Visa is looking to partner with domestic regulators and banks
Visa is launching the feature on Swiggy and Amazon
Risk-based OTP prompt only requires two-factor authentication for riskier transactions
To get rid of the friction of one-time password (OTP) in digital payments for ecommerce purchases and food delivery orders, global card payment network Visa said that it is trying to replace this authentication layer by a risk-based prompt to enhance the overall transaction journey of a user. For this, Visa is looking to partner with domestic regulators and public and private banks.
Visa said that the company will explain the tech to government bodies and banks to bring India on par with payments practices in other developed countries. It must be noted that while OTPs are generally considered to create more friction, they are well regarded in terms of two-factor authentication, but Visa’s Joe Cunningham said that the company believes that using it in a risk-based manner is even better. “The real growth of our industry is happening through the ecommerce space. To give consumers a wonderful experience some friction needs to be removed,” Cunningham, head of risk for Asia Pacific region, was quoted as saying by ET.
Seeing as Visa is launching this on leading platforms such as food aggregator Swiggy, ecommerce giant Amazon, millions of Indians are expected to see fewer OTP transactions when using Visa cards. It remains to be seen whether other platforms also jump on board after the initial wait-and-watch period.
While it will definitely make online payments a bit faster, it also means that losing a card could result in purchases even without OTPs.
How Risk-Based Two-Factor Authentication Works
In the two-factor authentication of digital payments, the first authentication line is crossed when a user enters card details such as the name on the card, type of the card, CVV, and expiry date. In the current system, the payment provider sends an OTP to the user after verifying their details, to authenticate the transaction.
In this risk-based prompt feature, an OTP will only be required by the user if the transaction is flagged as unusual or risky by banks. Since the number of platforms where the feature is limited, Visa believes that OTP can be done away for some transactions.

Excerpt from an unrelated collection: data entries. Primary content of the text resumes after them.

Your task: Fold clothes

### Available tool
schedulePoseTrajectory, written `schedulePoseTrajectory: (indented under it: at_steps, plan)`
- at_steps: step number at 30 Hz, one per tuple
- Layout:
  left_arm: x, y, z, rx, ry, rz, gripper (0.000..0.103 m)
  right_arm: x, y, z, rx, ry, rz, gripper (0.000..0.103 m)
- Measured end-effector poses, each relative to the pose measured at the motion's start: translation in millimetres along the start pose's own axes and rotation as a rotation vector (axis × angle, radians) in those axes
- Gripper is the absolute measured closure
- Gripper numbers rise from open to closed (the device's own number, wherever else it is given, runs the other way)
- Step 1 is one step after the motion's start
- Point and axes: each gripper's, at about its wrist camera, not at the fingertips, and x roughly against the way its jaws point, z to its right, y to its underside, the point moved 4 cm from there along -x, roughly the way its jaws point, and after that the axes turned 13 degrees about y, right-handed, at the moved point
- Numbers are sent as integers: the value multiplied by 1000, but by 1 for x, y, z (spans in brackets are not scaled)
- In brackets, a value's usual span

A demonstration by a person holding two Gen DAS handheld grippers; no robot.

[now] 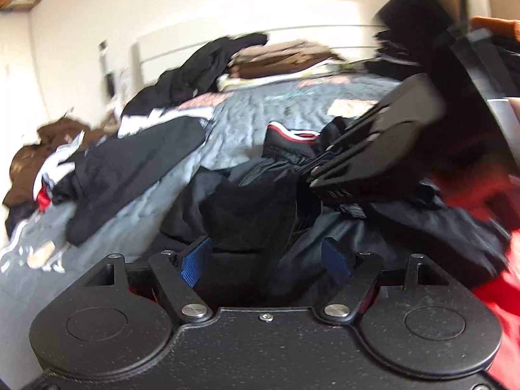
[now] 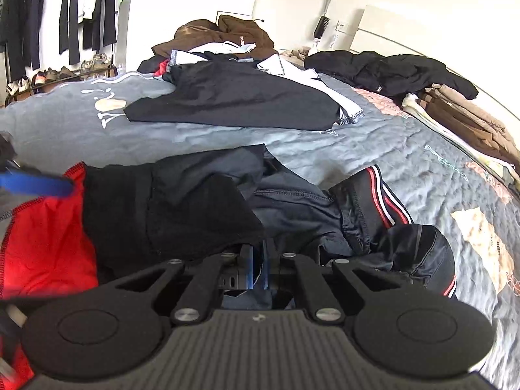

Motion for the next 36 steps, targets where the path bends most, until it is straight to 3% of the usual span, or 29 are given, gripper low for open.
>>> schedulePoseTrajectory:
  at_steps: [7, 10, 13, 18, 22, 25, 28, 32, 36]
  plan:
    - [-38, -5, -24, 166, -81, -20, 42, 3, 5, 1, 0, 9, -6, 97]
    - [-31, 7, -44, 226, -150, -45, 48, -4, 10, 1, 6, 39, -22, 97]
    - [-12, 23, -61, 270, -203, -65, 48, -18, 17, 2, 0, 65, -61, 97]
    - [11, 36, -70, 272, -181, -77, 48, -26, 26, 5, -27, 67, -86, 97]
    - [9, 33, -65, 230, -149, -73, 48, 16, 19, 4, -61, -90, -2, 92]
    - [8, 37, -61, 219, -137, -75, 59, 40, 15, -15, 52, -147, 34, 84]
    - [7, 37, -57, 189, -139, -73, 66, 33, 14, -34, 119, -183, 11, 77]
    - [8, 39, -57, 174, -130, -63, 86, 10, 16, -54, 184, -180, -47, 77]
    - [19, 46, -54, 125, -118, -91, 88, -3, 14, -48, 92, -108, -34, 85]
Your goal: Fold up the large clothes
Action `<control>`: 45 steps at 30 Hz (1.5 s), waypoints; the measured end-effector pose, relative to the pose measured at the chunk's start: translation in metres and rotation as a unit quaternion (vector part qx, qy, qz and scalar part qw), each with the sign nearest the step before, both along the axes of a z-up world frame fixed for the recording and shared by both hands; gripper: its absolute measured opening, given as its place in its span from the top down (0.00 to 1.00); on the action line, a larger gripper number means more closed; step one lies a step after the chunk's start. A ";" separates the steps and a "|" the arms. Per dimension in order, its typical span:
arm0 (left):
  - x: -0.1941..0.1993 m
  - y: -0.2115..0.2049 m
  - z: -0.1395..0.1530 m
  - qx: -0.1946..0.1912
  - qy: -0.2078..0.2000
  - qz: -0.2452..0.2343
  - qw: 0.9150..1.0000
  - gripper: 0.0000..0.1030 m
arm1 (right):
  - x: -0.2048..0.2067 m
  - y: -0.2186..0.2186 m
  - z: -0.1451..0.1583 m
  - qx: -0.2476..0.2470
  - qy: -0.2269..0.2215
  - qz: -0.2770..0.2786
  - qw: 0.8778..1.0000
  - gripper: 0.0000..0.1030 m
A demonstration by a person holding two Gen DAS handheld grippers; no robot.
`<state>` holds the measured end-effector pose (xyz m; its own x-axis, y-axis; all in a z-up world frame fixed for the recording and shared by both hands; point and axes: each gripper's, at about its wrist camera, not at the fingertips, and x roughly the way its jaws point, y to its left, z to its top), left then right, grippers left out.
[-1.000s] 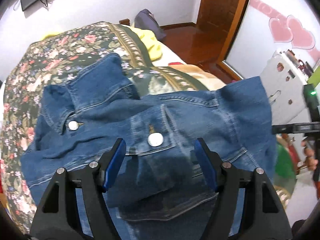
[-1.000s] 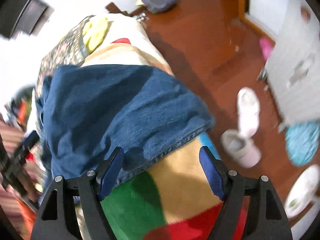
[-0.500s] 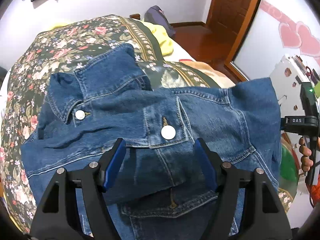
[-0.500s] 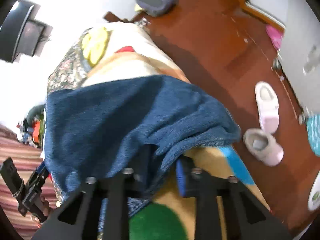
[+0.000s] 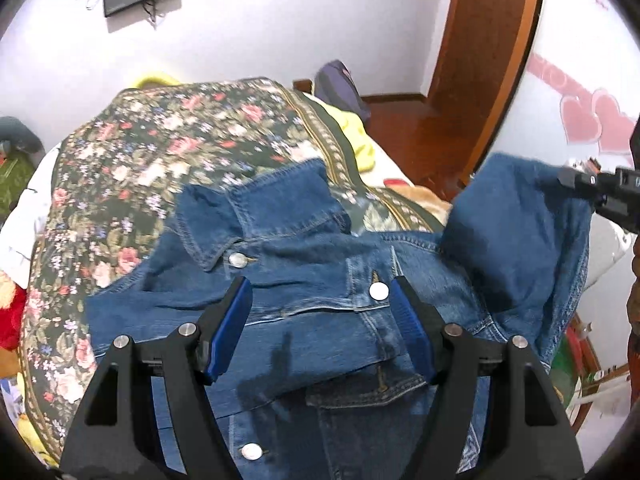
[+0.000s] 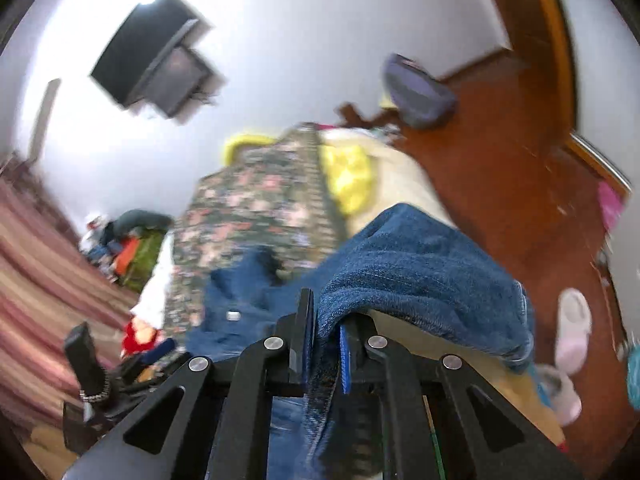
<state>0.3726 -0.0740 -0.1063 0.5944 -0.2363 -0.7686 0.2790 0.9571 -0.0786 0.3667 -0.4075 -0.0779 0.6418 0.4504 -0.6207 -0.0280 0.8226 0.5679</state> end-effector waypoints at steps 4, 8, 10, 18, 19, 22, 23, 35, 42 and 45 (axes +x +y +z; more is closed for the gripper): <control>-0.011 0.024 0.011 -0.006 -0.015 0.017 1.000 0.32 | 0.010 0.073 0.010 0.009 -0.012 0.074 0.997 0.92; -0.020 0.046 0.015 -0.009 -0.018 0.033 0.999 0.32 | 0.013 0.144 -0.012 -0.013 0.008 0.129 0.991 0.92; -0.025 0.059 0.014 -0.007 -0.016 0.039 0.999 0.32 | 0.014 0.169 -0.030 -0.026 0.030 0.147 0.988 0.92; -0.044 0.090 -0.011 0.015 0.003 0.044 0.999 0.32 | 0.016 0.209 -0.120 -0.080 0.170 0.176 0.966 0.91; -0.045 0.093 -0.014 0.015 0.006 0.046 0.999 0.32 | 0.015 0.212 -0.132 -0.094 0.191 0.179 0.961 0.91; -0.048 0.099 -0.023 0.009 0.023 0.046 0.999 0.32 | 0.014 0.210 -0.141 -0.098 0.197 0.185 0.958 0.91; -0.049 0.099 -0.025 0.006 0.027 0.045 0.999 0.32 | 0.013 0.208 -0.139 -0.097 0.205 0.187 0.956 0.91; -0.046 0.058 -0.009 -0.004 0.023 -0.003 1.000 0.32 | -0.022 0.160 -0.081 -0.106 0.165 0.192 0.962 0.91; -0.037 -0.018 -0.010 0.037 0.021 -0.077 0.996 0.32 | -0.047 0.088 -0.048 -0.163 0.105 0.118 0.974 0.91; -0.031 -0.059 -0.014 0.062 0.017 -0.116 0.991 0.32 | -0.053 0.057 -0.044 -0.184 0.098 0.086 0.974 0.91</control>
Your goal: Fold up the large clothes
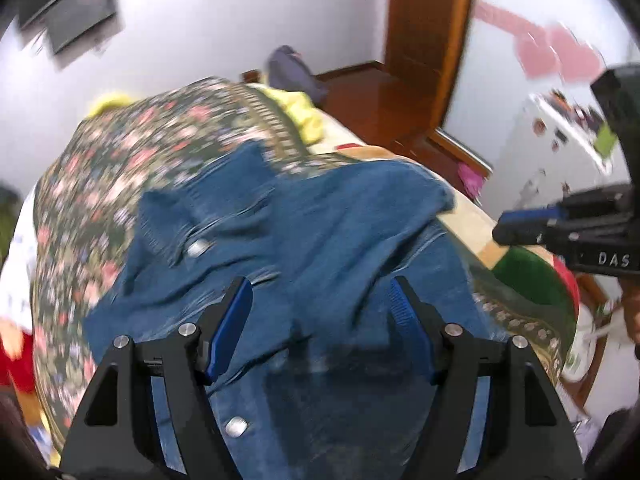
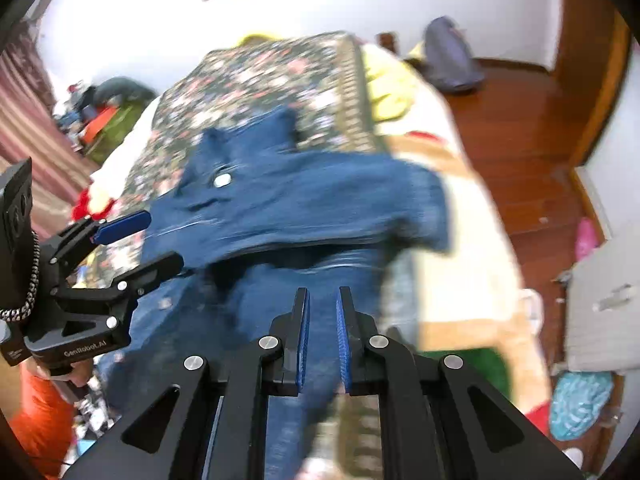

This feature uses EMV 3D secure technology to facilitate these OTP-free transactions. The technology has also been used in Australia and Singapore as well.
According to Cunningham, OTP-free transactions will encourage the adoption of digital payments and ecommerce. “If you take a risk-based approach, the vast majority of transactions will go through seamlessly as most are low risk and are typically low value and from an IP address you know very well,” said Cunningham.
Besides OTP-free transactions, the native transaction experience, which lets users complete the transaction on the same app without being redirected to the bank’s webpage, is also improving the user experience around digital payments.